Following Sloane's death, producers decided to write the entire Collins family out of the series. The Collinses departure storyline featured them moving to the Lake District. Mona had married her friend Gerald Fallon (Bryan Matheson) and already moved to the Lake District one year previously. Wiggins later discussed his time on Brookside, stating that it upset him to talk about Sloane. He added that a memorable moment was filming camping scenes with Sloane in the Collinses garden. The rainy weather caused them to slip on-set and the tent collapsed with Sloane inside. In 1994, it was revealed that Annabelle, Paul and Mona were still living in the Lake District and were running a small guest house. Gerald had died in two years previously after having a heart-attack.

==Reception==
A reporter from Inside Soap stated that "Doreen made an impact on viewers as snooty Annabelle who was never short of advice for her family and neighbours and found her true vocation as a magistrate." Another Inside Soap reporter described her as a "well-to-do Hyacinth Bucket type who endured countless problems with her children. Shed her prissy image to have an affair with fellow magistrate Brian Lawrence." In September 1984, Roy West from the Liverpool Echo critiqued Annabelle and Paul. He wrote "a drearily pretentious pair from the Wirral in early episodes, they seem to have won sympathy lately and Doreen Sloane who plays Annabelle, is even flowering as some kind of middle-aged fashion queen." In 1985, Eleanor Levy from the Record Mirror branded Annabelle and Paul the "upper middle class slummers" and that the character has "expensive problems with her thyroid". In 1989, Johnny Dee from the publication said that Annabelle and Paul are "the snobs of the close who look down on everyone else, but they had problems of their own." He also believed that their inclusion was tokenism. Dee disliked Annabelle's affair with Brian because it was "completely out of character" but called it a "memorable moment".

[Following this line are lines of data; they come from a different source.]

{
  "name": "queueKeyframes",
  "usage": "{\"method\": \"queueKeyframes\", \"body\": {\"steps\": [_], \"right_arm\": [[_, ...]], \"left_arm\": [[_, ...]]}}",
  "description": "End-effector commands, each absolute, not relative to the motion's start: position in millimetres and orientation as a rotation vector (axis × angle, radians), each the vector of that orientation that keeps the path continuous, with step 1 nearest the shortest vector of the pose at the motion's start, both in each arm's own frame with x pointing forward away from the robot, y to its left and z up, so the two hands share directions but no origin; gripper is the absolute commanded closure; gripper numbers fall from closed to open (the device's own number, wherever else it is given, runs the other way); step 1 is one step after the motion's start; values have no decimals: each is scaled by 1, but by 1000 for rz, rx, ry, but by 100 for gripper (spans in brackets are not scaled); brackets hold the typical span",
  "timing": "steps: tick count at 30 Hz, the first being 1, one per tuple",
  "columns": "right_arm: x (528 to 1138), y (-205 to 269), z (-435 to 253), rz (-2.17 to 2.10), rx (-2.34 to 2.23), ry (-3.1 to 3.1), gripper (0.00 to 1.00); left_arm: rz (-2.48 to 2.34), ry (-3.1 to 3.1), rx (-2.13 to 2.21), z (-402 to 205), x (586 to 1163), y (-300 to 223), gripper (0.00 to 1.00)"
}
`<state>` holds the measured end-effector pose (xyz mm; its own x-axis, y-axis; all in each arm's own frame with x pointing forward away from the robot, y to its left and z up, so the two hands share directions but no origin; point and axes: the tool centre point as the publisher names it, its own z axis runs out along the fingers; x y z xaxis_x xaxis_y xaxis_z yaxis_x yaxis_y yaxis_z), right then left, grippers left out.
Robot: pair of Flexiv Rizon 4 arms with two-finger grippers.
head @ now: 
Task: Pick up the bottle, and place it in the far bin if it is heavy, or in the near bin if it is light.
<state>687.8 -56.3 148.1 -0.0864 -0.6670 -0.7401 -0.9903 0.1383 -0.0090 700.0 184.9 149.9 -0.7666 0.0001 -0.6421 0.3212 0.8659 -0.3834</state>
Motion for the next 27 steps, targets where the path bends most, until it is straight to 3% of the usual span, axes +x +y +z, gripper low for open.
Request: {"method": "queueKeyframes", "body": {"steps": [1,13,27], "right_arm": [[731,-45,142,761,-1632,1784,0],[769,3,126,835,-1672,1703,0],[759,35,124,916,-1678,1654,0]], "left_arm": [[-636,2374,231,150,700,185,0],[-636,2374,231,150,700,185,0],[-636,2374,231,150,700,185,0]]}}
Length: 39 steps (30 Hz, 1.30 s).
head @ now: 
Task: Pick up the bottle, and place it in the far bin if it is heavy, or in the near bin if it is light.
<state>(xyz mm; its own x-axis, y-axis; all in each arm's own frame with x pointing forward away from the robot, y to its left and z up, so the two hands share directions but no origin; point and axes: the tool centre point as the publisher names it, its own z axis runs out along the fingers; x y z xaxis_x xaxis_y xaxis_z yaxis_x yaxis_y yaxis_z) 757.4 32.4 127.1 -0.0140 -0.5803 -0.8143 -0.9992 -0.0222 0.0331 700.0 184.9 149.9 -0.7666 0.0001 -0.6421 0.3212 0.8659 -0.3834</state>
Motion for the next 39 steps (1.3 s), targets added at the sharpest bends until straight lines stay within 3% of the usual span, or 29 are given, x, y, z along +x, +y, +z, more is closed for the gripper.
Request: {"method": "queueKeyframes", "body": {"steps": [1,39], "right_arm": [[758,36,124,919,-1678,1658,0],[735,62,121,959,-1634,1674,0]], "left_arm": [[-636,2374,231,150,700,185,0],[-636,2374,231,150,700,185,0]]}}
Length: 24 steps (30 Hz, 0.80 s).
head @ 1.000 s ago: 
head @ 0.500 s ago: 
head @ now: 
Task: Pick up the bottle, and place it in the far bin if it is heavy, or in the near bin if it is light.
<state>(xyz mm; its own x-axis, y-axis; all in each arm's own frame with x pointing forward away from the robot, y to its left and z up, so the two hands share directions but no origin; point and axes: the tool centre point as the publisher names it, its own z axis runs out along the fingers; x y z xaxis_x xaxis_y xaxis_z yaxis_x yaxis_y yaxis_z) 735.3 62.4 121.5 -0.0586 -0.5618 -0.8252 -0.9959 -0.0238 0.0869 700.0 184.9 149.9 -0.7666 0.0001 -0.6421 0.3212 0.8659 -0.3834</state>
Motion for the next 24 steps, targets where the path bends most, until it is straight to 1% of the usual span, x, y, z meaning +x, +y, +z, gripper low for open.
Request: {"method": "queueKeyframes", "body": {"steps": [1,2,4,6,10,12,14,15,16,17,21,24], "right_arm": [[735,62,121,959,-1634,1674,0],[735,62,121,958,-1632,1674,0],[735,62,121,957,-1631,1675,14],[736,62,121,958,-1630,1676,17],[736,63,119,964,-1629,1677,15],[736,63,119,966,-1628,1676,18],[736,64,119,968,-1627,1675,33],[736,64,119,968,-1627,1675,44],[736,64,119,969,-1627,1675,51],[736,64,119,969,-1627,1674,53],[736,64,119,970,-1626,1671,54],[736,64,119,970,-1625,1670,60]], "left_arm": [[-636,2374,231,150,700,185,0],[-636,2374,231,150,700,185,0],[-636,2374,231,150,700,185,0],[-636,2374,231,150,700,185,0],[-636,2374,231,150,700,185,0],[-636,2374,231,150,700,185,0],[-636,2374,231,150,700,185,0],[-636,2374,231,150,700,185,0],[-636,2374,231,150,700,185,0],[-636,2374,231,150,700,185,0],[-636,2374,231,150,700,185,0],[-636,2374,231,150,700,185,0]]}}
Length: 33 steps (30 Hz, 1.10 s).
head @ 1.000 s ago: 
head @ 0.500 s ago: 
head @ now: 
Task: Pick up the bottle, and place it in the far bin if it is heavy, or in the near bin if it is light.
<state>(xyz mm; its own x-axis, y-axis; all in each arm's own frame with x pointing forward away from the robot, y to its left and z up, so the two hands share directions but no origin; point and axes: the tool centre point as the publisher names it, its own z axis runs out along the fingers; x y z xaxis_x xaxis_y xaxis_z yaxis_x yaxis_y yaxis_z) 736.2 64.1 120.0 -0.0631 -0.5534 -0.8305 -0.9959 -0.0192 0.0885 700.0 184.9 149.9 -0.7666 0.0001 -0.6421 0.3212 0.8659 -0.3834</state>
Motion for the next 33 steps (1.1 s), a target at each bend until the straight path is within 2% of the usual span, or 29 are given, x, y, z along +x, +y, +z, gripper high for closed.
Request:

James Moore and Clare Goldwin from the Daily Mirror described Annabelle's best storyline as being her affair with Brian. Author Graham Kibble-White stated that "the Collins family had reflected an affluence at the start of the decade, albeit affluence on the decline." Matt Wolf from The Sacramento Bee branded Annabelle and Paul the show's "right-wing social climbers" and opined that characters such as these represent the British working class and their problems. Johann Hari from The Independent branded the couple "Thatcherites down on their luck". Geoffrey Phillips of the Evening Standard opined that Annabelle behaved "recklessly" during her affair. Jim Shelley from The Guardian branded Annabelle "the regal snob and blueblooded moralist". He opined that when writers "reduced" Annabelle to having an affair, it was a sign that the show had gone "awry".

In the book, To Be Continued... Soap Operas Around the World, Christine Geraghty wrote that Annabelle was an example of one of Brookside's early authentic female characters. Geraghty claimed that Annabelle was a "strong mother [...] who controlled and negotiated family life within the home." She assessed that the show lacked such female roles during the 1990s.